Eppure è quello che molte band, molti artisti fanno. Spendono migliaia di euro, decine di ore per incidere musica che poi lasciano li, nel cassetto. Pete & Bas non solo i soli ad utilizzare i social. Se, nel tempo perso, si desse un occhio in giro, ci si accorgerebbe come tutti, proprio tutti, stanno cercando di sfruttare i nuovi canali di comunicazione. E gli artisti underground? No, loro no. Non gli interessa. Meglio affidarsi ai soliti metodi. Eppure sono sempre di più i big che sbarcano sulle piattaforme.
A dare il buon esempio è il buon Marco Arata, aka Mark the Hammer. In un suo recente video ha dato la giusta dimensione di quello che un musicista oggi dovrebbe fare con i social. Dovendo pubblicizzare una sua serata, si è inventato una clip in cui spiega cosa vuol dire essere un artista ai giorni nostri. Sul finale svela che tutto il montaggio è servito solo a portare le persone alla pubblicità dell’evento. Emblematica la chiusura: se avessi fatto solo la promozione della serata non mi avreste cagato di striscio.
E si torna alla domanda principale: qual è la difficoltà delle band underground nel fare la medesima cosa? Il tempo? Non credo. Quello necessario a scrivere canzoni, arrangiarle, inciderle, scegliere la copertina, fare le foto, è stato trovato. Ed è molto di più di quello necessario a fare un video o scrivere un post per qualsiasi social. Non ci vogliono mettere la faccia? Se non sbaglio fai l’artista, la faccia ce l’hai già messa.
Mancanza di fondi? Di certo l’investimento è decisamente minore rispetto a quello necessario per registrare un disco. Quindi? Che problema hanno? L’imbarazzo? Perché stare su un palco davanti a decine di persone è facile? Non hanno nulla da dire? Che cosa lo avete inciso a fare un disco se non avete nulla da dire? La sola ‘scusa’, virgolette obbligatorie, plausibile potrebbe essere, non sappiamo come si fa.
Neppure quando avete scritto il primo brano sapevate come si faceva.
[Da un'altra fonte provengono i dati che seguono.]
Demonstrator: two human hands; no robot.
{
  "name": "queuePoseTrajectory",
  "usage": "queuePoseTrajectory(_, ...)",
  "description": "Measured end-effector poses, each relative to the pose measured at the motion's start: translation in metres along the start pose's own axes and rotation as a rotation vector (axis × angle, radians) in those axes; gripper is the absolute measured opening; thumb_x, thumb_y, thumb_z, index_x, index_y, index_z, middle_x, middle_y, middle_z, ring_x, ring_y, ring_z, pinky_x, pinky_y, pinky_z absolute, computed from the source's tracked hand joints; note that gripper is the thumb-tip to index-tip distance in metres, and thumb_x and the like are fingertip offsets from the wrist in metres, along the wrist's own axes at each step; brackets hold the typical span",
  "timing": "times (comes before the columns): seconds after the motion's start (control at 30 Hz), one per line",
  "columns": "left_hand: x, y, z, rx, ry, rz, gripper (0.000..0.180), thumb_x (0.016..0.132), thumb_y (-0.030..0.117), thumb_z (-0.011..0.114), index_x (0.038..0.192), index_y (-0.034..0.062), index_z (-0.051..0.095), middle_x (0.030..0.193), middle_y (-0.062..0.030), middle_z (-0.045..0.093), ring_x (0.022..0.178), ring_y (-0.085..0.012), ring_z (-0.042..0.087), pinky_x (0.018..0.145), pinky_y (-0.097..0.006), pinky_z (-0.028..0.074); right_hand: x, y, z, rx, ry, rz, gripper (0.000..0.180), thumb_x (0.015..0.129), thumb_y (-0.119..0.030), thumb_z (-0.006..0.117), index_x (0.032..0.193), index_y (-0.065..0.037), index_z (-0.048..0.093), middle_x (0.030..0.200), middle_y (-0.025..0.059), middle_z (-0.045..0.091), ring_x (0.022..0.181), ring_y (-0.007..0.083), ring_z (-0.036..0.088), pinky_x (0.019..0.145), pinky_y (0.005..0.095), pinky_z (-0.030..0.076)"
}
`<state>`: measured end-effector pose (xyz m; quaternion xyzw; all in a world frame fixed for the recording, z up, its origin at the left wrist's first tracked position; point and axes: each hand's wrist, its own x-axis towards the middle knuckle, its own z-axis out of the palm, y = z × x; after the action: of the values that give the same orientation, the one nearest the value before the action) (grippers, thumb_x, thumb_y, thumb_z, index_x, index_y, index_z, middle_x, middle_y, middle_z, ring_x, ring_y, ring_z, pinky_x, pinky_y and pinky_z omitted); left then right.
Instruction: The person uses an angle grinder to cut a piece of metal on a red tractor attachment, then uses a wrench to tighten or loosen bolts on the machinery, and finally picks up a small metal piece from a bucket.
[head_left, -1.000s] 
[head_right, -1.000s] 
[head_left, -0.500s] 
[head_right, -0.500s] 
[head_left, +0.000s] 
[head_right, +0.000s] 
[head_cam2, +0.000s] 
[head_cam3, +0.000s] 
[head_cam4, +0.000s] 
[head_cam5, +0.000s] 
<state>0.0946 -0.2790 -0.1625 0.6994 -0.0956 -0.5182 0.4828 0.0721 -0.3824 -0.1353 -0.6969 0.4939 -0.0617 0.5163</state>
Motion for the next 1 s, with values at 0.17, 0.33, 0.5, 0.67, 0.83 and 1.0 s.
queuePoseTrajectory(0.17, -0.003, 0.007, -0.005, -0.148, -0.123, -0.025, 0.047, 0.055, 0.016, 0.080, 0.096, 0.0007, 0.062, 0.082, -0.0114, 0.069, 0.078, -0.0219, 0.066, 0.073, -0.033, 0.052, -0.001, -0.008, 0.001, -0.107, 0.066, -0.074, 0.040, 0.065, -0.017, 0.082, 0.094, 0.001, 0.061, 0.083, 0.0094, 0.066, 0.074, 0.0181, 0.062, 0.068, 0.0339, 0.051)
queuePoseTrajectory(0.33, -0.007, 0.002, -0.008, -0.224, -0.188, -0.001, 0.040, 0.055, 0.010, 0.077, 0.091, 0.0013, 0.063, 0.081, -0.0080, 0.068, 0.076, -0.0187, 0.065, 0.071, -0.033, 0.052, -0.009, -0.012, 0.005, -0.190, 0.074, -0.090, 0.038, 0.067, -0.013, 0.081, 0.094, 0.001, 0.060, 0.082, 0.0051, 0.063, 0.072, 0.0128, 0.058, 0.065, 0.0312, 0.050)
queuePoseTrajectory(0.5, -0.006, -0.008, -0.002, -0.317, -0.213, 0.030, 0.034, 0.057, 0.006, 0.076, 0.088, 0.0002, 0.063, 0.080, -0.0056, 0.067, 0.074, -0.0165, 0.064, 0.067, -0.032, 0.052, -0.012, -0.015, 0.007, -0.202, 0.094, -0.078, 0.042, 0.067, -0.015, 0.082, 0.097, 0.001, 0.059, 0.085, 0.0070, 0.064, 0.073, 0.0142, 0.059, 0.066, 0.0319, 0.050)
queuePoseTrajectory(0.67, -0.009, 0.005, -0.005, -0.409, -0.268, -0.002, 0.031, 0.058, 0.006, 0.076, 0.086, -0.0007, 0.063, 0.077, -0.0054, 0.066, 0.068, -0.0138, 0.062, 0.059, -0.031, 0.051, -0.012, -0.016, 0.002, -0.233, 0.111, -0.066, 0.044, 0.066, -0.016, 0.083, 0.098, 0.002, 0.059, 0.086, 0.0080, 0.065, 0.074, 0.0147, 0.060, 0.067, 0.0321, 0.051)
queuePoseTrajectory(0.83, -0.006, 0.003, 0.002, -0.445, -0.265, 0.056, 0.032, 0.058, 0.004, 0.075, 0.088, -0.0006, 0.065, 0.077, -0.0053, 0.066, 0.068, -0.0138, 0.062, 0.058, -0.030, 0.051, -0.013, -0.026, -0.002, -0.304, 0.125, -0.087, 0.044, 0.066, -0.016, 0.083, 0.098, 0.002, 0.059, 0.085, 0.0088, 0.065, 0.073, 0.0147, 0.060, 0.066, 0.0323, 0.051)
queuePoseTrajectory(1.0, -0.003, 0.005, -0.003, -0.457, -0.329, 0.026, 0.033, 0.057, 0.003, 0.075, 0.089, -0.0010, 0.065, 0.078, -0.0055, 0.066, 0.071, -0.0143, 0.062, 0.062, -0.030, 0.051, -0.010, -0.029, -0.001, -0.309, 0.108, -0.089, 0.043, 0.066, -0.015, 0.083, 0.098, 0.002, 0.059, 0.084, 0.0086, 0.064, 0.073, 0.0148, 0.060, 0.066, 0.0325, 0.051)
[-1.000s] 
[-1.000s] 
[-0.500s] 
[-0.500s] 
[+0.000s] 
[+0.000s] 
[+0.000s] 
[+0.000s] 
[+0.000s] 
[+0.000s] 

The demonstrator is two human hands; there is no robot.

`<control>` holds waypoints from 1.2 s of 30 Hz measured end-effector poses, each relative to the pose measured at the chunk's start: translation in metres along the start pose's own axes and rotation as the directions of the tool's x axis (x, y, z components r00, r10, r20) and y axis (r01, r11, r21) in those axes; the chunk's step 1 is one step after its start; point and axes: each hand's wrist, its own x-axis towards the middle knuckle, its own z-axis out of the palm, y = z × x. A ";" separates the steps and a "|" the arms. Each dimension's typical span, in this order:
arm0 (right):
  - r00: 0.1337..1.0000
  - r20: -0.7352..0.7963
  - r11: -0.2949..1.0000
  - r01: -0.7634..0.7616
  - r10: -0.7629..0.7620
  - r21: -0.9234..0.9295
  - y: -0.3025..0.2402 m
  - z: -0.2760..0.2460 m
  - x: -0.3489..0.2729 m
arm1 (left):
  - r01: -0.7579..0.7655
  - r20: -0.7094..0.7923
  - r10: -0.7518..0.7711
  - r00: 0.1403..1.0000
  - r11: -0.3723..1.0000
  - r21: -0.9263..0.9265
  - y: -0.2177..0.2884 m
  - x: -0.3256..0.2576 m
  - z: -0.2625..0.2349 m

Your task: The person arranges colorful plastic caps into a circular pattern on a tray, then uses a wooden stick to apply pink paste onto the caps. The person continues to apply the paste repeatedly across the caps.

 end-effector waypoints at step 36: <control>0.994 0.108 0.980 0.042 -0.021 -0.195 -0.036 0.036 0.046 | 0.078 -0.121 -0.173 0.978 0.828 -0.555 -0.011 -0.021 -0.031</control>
Eppure ci avete provato. Ergo? Poco importa che la propria musica vada in giro. Una delle idiozie più gettonate a giustificare il mancato impegno è: si ma i social sono una cosa di giovani. Noi ormai… Ebbene, Pete & Bas smontano anche questa idea. Una obiezione potrebbe essere: si ma loro sono stati costruiti a tavolino.
Vuoi mettere due vecchietti che rappano quanta curiosità richiamano? Vero, verissimo, ma intanto i due vecchietti si sono prestati. Senza contare che nessuno ha l’assoluta sicurezza che un’operazione, per quanto commerciale, funzionerà davvero come previsto. E la domanda resta ancora senza una risposta: che problemi hanno le band e gli artisti underground con le nuove strategie di comunicazione?
Davvero, mi piacerebbe saperlo. Perché questo rifiuto, questo odio verso quella che è oggi la nostra realtà? Come si può pensare di sopravvivere se non ci si adatta, si sperimenta, o almeno non ci si prova? Se non sono gli stessi artisti a voler emergere, nessuno gli può dare una mano. Ma il discorso non vale solo per loro. Vale anche per gli addetti ai lavori che li circondano.
Etichette e uffici stampa troppo spesso sottovalutano l’aspetto social fermandosi alla classica comunicazione. Peccato che non funziona più. Non bastano le interviste, le recensioni a farsi conoscere. È finita l’era delle fanzine. E lo si deve capire, ci deve entrare in testa. Diversamente siamo solo degli zombie, tutti, che aspettano solo di essere uccisi.